### EXERCISE
Using the entries below, write out the line with "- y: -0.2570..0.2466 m", the line with "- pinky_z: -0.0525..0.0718", and every line in between, exactly as each is written.

START DATA SECTION

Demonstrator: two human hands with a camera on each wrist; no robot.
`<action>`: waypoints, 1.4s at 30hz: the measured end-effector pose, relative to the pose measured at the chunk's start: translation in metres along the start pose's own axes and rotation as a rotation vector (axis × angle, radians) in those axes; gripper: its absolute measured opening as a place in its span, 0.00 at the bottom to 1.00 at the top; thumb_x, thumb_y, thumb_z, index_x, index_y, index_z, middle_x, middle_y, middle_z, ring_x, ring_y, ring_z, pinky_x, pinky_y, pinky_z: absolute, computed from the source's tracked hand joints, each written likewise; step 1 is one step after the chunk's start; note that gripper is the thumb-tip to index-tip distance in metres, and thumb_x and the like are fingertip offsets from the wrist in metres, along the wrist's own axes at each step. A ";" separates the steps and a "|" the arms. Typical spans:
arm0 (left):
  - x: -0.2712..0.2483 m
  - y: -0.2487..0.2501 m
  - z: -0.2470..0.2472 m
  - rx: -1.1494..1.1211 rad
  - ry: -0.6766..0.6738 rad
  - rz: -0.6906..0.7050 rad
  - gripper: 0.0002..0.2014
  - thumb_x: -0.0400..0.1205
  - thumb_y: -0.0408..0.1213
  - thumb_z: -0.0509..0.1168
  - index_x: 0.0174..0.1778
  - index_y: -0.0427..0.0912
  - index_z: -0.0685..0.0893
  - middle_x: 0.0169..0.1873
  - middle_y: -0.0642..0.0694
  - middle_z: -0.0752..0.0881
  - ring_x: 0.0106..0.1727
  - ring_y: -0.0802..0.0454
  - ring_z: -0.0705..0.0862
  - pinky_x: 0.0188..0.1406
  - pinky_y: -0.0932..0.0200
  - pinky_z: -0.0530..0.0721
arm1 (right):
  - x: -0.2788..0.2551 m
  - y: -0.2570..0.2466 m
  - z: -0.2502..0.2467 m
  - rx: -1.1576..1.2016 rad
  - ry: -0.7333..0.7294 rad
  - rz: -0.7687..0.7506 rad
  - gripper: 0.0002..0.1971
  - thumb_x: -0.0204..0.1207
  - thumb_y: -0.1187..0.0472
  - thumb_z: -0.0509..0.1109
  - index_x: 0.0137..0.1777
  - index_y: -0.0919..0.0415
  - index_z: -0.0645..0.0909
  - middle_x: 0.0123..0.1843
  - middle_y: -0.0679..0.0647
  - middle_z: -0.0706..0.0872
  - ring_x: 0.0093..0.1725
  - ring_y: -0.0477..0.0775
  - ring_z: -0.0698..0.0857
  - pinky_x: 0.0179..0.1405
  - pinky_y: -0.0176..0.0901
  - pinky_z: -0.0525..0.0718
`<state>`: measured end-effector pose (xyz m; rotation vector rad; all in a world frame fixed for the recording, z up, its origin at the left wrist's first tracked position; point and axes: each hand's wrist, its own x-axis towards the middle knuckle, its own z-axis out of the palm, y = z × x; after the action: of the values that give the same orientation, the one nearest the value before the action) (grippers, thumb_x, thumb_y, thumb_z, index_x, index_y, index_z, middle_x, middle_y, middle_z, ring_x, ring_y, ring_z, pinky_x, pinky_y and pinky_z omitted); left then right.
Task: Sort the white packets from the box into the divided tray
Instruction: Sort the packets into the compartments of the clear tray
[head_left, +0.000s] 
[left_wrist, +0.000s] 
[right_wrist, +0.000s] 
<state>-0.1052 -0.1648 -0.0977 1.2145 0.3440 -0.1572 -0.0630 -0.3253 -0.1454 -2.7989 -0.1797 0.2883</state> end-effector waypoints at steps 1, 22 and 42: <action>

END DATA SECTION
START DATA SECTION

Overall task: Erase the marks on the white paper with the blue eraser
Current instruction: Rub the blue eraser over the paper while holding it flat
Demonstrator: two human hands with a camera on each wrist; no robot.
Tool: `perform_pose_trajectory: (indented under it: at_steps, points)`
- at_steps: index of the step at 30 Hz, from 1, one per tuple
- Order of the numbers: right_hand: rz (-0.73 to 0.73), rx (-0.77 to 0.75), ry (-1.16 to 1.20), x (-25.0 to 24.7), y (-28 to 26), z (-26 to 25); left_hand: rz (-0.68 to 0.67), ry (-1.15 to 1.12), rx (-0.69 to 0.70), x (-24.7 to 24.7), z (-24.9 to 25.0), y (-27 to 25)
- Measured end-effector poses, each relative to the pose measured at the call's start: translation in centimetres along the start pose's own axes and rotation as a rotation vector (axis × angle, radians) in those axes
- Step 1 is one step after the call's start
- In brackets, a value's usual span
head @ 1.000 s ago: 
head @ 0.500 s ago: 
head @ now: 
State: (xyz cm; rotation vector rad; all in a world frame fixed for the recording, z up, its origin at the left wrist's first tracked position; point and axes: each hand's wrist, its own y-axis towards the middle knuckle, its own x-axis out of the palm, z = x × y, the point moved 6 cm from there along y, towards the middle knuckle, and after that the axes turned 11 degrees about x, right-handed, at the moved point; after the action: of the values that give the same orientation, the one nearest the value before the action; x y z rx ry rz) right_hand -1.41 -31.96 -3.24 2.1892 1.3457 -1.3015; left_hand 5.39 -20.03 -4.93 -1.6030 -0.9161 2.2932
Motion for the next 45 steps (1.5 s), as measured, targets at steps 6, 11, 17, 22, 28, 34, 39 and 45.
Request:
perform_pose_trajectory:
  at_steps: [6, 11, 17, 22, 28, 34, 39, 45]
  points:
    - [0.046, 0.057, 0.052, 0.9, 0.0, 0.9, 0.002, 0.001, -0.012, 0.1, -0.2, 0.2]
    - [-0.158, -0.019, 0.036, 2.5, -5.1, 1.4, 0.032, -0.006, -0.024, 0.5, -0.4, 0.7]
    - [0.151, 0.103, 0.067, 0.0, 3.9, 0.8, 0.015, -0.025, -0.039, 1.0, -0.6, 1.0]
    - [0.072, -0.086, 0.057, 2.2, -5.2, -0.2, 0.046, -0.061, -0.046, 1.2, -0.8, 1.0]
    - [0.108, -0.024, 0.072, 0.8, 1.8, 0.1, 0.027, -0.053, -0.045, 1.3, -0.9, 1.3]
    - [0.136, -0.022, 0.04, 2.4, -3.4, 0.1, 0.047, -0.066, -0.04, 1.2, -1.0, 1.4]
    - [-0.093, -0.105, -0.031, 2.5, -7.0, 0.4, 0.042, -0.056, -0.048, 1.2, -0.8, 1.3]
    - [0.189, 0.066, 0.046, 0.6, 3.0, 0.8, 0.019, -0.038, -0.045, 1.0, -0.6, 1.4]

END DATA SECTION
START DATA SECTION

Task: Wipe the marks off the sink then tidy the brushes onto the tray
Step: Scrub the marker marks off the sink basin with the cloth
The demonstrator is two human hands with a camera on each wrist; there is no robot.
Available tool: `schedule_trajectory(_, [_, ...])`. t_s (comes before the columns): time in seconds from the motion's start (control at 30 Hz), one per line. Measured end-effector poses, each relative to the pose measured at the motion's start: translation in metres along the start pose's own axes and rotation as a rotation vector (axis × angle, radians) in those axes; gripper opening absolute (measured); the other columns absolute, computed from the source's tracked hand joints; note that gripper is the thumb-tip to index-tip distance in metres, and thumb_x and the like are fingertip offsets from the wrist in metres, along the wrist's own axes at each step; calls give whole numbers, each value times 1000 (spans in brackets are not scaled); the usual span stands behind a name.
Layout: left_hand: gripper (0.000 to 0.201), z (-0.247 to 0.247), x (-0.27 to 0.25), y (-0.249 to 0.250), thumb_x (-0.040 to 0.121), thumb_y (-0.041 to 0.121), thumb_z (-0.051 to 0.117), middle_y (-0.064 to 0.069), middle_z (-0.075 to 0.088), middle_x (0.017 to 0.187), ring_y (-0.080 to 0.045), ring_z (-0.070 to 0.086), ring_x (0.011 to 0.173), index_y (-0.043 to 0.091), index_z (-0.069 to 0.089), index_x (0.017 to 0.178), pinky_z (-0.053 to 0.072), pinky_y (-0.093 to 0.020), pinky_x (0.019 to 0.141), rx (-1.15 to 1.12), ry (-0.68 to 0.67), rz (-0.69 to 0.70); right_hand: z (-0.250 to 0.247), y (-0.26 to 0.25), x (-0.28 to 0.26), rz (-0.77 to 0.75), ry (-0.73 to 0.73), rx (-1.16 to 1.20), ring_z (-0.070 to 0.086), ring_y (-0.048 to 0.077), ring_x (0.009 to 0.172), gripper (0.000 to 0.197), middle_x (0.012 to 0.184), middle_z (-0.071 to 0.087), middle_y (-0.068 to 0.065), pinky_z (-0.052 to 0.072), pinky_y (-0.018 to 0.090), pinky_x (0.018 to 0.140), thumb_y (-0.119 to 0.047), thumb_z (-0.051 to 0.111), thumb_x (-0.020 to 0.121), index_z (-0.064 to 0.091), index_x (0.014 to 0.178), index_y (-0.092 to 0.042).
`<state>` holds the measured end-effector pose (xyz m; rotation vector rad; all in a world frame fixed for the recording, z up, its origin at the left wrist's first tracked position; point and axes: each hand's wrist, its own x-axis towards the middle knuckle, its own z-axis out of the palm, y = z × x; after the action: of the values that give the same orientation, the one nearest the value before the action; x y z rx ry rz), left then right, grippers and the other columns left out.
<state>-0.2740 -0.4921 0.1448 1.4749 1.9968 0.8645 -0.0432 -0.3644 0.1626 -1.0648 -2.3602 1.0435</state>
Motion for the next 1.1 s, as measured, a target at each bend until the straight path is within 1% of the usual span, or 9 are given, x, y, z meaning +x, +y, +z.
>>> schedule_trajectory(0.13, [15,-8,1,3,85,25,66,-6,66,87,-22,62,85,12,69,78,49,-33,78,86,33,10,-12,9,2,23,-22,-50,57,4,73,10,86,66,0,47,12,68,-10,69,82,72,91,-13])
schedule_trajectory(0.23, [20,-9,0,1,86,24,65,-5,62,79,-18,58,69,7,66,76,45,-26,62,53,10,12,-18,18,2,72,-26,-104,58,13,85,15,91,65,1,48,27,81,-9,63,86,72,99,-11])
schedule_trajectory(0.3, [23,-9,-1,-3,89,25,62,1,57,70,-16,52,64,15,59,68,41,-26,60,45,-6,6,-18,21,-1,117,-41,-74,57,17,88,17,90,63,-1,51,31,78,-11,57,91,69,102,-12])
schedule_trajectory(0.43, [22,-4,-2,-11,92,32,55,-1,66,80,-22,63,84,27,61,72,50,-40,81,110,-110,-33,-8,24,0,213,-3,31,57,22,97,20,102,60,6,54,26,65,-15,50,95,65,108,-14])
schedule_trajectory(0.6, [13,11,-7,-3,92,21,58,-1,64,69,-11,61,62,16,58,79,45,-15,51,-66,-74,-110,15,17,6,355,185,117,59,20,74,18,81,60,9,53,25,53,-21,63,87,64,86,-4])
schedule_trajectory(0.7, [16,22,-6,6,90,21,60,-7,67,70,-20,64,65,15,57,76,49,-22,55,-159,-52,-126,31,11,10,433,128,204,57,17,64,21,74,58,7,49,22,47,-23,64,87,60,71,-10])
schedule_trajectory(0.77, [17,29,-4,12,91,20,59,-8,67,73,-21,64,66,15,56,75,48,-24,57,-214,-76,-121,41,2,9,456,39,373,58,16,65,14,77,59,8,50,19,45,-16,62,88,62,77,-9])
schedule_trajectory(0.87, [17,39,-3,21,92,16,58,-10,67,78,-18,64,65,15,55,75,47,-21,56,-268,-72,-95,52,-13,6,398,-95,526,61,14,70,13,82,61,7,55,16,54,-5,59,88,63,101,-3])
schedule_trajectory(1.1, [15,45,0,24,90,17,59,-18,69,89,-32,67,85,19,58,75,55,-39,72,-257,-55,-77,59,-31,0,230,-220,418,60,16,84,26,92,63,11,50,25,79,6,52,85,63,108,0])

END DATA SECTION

### RESULT FOR THIS EXERCISE
  - y: -0.2570..0.2466 m
  - z: -0.2502..0.2467 m
  - rx: -1.1576..1.2016 rad
  - ry: -0.7333..0.7294 rad
  - rz: -0.7687..0.7506 rad
  - gripper: 0.0002..0.1971
  - thumb_x: -0.0204..0.1207
  - thumb_y: -0.1187..0.0472
  - thumb_z: -0.0509..0.1109
  - index_x: 0.0137..0.1777
  - index_y: -0.0919..0.0415
  - index_z: -0.0645..0.0909
  - middle_x: 0.0123..0.1843
  - middle_y: -0.0679..0.0647
  - middle_z: -0.0706..0.0872
  - ring_x: 0.0093..0.1725
  - ring_y: -0.0477..0.0775
  - ring_z: -0.0698..0.0857
  - pinky_x: 0.0179..0.1405
  - pinky_y: -0.0176..0.0901
  - pinky_z: -0.0525..0.0718

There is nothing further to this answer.